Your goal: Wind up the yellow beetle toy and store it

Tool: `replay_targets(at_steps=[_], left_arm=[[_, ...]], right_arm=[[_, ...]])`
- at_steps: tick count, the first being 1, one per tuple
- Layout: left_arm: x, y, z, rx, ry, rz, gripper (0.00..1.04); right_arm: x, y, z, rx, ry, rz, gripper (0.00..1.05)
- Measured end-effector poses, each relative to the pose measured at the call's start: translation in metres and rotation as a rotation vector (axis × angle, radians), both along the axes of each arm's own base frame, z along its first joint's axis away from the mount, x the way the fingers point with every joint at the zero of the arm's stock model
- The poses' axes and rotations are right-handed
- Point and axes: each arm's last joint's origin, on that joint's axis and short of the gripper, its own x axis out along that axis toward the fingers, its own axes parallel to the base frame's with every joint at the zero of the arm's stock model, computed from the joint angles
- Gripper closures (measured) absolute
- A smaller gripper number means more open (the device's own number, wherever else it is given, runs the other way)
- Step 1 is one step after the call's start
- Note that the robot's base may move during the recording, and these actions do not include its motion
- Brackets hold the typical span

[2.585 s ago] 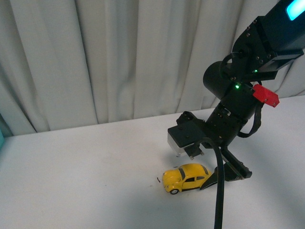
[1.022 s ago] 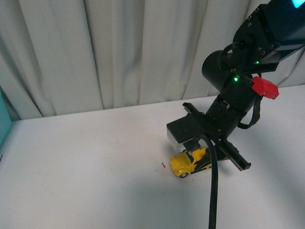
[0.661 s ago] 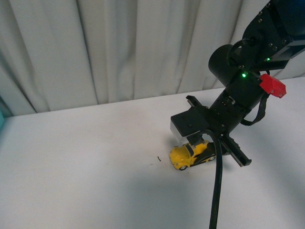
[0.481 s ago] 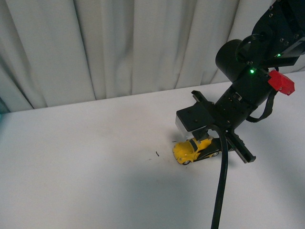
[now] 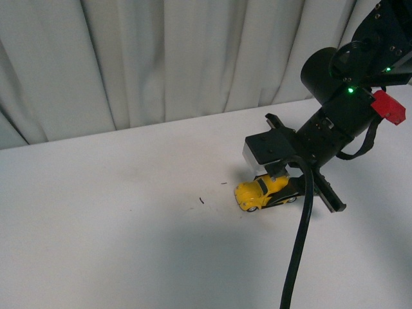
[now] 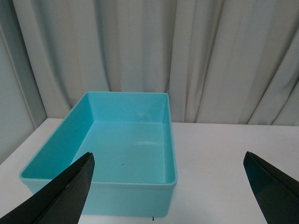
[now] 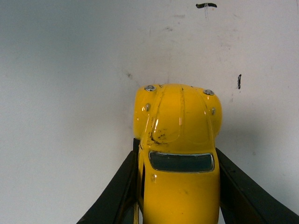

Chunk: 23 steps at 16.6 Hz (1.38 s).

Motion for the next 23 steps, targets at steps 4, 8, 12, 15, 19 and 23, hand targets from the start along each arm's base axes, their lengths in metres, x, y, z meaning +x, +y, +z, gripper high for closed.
replay_targets(at_steps=[4,8,12,15,19,23], left_arm=[[0.0,0.0,0.0,0.0,0.0,0.0,0.07],[0.0,0.0,0.0,0.0,0.0,0.0,0.07],[0.0,0.0,0.0,0.0,0.0,0.0,0.07],[0.0,0.0,0.0,0.0,0.0,0.0,0.07],[0.0,0.0,0.0,0.0,0.0,0.0,0.07],[0.0,0.0,0.0,0.0,0.0,0.0,0.07]], right_arm=[[-0.013,-0.02,-0.003,0.022,0.02,-0.06,0.64],[-0.026,-0.043,-0.005,0.037,0.034,-0.131,0.64],[-0.035,-0.059,-0.005,0.036,0.042,-0.177,0.64],[-0.036,-0.062,-0.004,0.038,0.043,-0.184,0.64],[-0.047,-0.063,-0.009,0.054,0.132,-0.215,0.22],[-0.048,-0.063,-0.009,0.058,0.146,-0.227,0.07]])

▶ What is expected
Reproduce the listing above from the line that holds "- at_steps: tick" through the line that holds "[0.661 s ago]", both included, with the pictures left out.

▶ Written answer
- at_steps: tick count, the first being 1, one per tuple
- Layout: left_arm: x, y, z, rx, ry, rz, gripper (0.00..1.04); right_arm: x, y, z, rx, ry, rz, gripper (0.00..1.05)
- Measured end-effector poses, each relative to the pose measured at the call's start: translation in metres and rotation as a rotation vector (axis × angle, radians), both along the axes of each arm's own base frame, z along its first joint's axis away from the mount, x the way the fingers point with every joint at the zero of the arm's stock model
- The poses' axes and rotations are right-handed
- Point and axes: each arm's last joint's origin, on that joint's axis and short of the gripper, its own x axis out along that axis toward the fingers, its own axes parallel to the base frame's with every joint at the zero of the arm's stock model, computed from the joint angles
- Gripper closures (measured) absolute
- A smaller gripper number means more open (the device's own number, wherever else it is given, runs the other way)
- Step 1 is one step after the call's start
- Note that the robot's base may move during the recording, and these actions do not include its motion
- Brackets hold the typical span

[2.585 s ago] 
[1.022 s ago] 
[0.661 s ago] 

Output for the exercise is complete.